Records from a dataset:

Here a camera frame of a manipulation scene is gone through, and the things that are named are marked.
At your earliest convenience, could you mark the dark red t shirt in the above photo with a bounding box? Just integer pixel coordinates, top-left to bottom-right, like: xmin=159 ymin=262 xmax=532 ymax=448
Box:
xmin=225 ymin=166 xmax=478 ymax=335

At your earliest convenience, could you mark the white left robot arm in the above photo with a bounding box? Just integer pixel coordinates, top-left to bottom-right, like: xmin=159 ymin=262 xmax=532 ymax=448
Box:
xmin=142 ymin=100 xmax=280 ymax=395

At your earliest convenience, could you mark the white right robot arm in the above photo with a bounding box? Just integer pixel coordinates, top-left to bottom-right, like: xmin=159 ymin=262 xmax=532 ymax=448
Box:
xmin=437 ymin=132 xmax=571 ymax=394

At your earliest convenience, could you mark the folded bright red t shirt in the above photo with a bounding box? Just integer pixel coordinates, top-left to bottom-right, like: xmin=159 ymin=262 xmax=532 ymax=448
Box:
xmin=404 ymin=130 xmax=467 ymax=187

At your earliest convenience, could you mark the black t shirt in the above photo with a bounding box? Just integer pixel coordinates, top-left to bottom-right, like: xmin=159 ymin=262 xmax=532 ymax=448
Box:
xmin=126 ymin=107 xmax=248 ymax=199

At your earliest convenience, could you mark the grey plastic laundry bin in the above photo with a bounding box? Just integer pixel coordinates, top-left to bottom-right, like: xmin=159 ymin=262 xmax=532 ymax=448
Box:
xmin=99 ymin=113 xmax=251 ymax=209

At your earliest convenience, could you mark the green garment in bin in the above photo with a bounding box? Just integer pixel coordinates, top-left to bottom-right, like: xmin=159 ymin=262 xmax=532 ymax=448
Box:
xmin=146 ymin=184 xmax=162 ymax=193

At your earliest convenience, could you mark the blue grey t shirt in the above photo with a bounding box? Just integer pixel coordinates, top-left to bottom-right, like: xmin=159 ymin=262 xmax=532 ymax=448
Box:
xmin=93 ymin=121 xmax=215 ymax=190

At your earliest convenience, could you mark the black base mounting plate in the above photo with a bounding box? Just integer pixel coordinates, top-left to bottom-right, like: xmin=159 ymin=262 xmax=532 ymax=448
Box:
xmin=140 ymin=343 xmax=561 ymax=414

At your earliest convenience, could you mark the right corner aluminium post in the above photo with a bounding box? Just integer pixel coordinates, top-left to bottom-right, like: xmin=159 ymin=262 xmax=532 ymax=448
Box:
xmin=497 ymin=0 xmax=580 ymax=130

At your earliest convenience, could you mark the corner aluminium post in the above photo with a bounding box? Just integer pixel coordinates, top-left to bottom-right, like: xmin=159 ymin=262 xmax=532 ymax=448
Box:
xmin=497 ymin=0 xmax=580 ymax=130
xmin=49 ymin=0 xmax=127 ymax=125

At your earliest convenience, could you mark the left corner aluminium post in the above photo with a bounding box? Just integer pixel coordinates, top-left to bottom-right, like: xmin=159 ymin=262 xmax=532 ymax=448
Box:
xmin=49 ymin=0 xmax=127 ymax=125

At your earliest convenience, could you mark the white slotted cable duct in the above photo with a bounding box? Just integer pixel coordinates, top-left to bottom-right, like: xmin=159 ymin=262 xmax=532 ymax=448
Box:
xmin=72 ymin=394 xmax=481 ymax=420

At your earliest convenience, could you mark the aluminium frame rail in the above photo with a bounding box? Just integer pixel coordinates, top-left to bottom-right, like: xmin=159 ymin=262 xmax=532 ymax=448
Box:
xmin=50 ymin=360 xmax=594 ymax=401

EXERCISE AIM:
Output exactly, and only, the lines running from the one that contains "At your earliest convenience, could you mark the white slotted" through the last line of the entries above.

SOLUTION:
At your earliest convenience, could you mark the white slotted cable duct in the above photo with a bounding box? Just integer pixel coordinates, top-left to bottom-right, like: xmin=159 ymin=262 xmax=532 ymax=448
Box:
xmin=72 ymin=394 xmax=481 ymax=420

At your earliest convenience, could you mark the aluminium frame rail in the above photo with a bounding box? Just integer pixel coordinates, top-left to bottom-right, like: xmin=159 ymin=262 xmax=532 ymax=448
Box:
xmin=50 ymin=360 xmax=594 ymax=401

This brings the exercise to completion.